If you think this question has nothing to do with fashion, you would be wrong. Every manufacturer in the fashion and accessory business labels its products with their “country of origin”, guided by detailed regulations promulgated by the Federal Trade Commission. Decisions in two recent cases, which have nothing to do with fashion, but everything to do with government regulations compelling businesses to speak on the source of their products, suggest that the “country of origin” regulatory scheme for the fashion industry may be challenged on First Amendment grounds.

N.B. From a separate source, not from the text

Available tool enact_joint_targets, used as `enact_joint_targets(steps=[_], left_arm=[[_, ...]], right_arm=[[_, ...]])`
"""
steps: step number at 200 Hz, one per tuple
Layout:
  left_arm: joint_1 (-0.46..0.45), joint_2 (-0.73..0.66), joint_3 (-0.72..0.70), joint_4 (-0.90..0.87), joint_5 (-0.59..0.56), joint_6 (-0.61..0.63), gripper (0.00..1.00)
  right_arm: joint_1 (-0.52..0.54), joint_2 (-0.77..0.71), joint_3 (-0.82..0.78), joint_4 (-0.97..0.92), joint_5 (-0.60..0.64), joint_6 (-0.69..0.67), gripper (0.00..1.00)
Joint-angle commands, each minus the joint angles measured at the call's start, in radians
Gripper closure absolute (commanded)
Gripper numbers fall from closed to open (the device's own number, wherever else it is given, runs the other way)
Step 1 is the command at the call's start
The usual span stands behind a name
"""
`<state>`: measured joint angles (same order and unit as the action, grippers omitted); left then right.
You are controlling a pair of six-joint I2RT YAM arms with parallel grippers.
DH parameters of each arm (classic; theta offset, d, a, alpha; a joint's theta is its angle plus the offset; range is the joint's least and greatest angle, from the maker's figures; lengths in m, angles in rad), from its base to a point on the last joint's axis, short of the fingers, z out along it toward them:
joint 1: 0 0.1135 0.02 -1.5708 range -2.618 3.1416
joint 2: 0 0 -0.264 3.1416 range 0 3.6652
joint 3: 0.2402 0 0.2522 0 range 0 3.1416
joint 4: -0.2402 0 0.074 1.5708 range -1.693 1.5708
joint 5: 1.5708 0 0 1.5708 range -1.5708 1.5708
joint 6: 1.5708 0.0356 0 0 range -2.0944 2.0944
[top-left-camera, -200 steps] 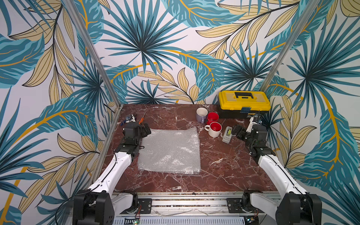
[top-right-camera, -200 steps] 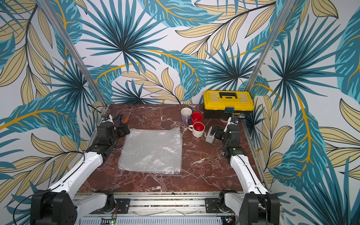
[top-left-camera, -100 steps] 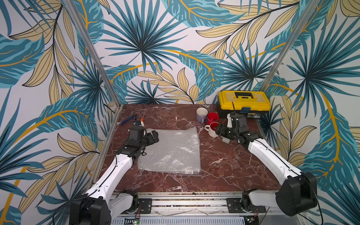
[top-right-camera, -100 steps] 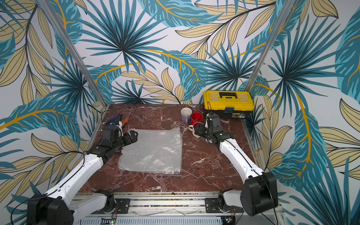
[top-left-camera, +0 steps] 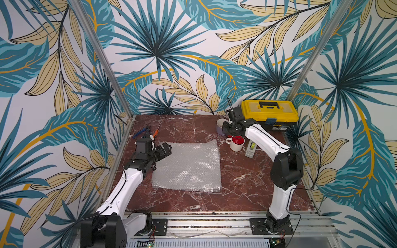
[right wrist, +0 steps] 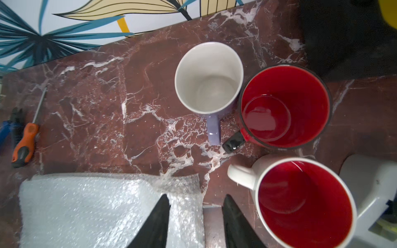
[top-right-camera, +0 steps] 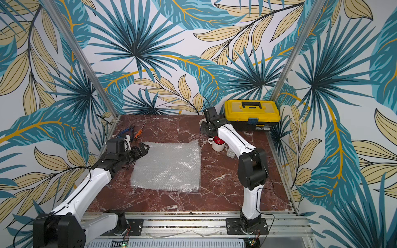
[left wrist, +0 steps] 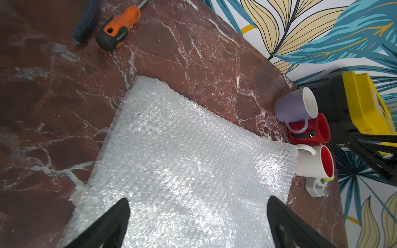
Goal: Wrap mugs in bubble wrap
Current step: Pick up the mug from the center of the board.
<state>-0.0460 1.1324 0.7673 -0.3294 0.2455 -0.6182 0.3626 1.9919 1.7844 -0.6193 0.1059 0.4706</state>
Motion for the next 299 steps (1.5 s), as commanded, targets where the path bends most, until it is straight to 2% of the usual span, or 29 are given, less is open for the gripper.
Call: enact_joint_targets(steps=[1, 52, 130, 212, 299], left_arm=[[0.025, 0.017, -0.005, 0.048, 0.097, -0.04, 0.0], [0.079, 0.062, -0.037, 0.2, 0.267, -0.095, 0.0], [0.113, 0.109, -0.043, 0.286, 0.412, -0.081, 0.0], [0.14, 0.144, -0.039, 0.289, 0.446, -0.079, 0.0], [0.151, 0.167, -0.041, 0.287, 0.436, -0.069, 0.0]], right_arm=[[0.002, 0.071, 0.091, -0.119, 0.075, -0.021, 0.59], [0.001, 0.211, 0.25, -0.174, 0.105, -0.045, 0.6], [-0.001, 0.392, 0.482, -0.278, 0.148, -0.062, 0.61], [-0.019, 0.489, 0.552, -0.277, 0.118, -0.046, 0.66], [-0.029, 0.505, 0.572, -0.266, 0.098, -0.063, 0.91]])
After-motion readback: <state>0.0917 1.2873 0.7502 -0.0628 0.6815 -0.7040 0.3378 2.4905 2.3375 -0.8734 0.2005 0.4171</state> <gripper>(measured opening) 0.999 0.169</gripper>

A federal statute requires country of origin labeling for meat to address the country where the animal was born, raised or slaughtered. New rules for implementing the statute were promulgated in 2013 to comply with a World Trade Organization ruling on a complaint from Mexico and Canada, requiring greater specificity in describing separately the country where each of these events in the animal’s life occurred. A group of trade associations, feedlot operators and meat processors filed suit to enjoin the rules, claiming they violated the First Amendment. The argument was rejected by a three judge panel of the Court of Appeals for the D.C. Circuit, holding that the First Amendment did not bar the government from compelling factual speech on a non-controversial matter that might be of interest to consumers. The full court, however, voted to hear the case anew before all eleven judges of the court. The parties were directed to address the scope of First Amendment protection for mandatory disclosure of purely factual and non-controversial commercial information, compelled for reasons other than preventing consumer deception.
The outcome of this review may be foreshadowed by the same court’s decision on April 14, 2014, striking down Securities and Exchange Commission regulations that required public companies to disclose whether they used “conflict minerals” (minerals from the Democratic Republic of the Congo used by warring factions to finance their operations) in products they marketed or manufactured. The three judge panel found that it was unconstitutional to compel speech in the absence of a need to prevent consumer deception.
So one might well ask whether it is unconstitutional to compel apparel manufacturers to say anything about the subject when they are not marketing goods based on the country of origin. What purpose does it serve and do consumers need the information?